**Exercise objective**.
Look through the material below and say how many of its lines carry the string "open". Only the number should be given.

═════ Exercise data

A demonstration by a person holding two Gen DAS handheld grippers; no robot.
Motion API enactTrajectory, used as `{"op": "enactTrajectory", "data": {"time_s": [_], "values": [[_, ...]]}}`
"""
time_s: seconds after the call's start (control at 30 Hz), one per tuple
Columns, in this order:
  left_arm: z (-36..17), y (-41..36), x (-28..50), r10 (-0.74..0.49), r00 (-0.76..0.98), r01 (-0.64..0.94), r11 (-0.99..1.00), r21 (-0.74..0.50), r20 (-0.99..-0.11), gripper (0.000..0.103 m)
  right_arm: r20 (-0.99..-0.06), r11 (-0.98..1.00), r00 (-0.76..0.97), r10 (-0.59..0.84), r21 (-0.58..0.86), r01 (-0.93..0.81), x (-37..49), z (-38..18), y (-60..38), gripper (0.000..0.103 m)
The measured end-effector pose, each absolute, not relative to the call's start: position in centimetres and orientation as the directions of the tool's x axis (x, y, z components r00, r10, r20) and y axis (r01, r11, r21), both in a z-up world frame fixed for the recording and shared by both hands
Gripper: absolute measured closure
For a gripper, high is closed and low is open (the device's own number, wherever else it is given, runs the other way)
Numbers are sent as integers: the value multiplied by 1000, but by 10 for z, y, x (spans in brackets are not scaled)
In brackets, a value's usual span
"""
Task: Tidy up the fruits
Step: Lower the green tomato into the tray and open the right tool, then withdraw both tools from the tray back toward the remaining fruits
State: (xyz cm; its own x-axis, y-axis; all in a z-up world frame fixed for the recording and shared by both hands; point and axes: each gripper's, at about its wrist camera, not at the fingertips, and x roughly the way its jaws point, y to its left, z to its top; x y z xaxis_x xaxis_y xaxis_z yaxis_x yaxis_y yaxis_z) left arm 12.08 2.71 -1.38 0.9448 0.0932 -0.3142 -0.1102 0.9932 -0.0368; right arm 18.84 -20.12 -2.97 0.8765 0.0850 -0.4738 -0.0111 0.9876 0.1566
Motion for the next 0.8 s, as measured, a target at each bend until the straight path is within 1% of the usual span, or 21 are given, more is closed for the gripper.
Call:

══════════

**Exercise response**.
2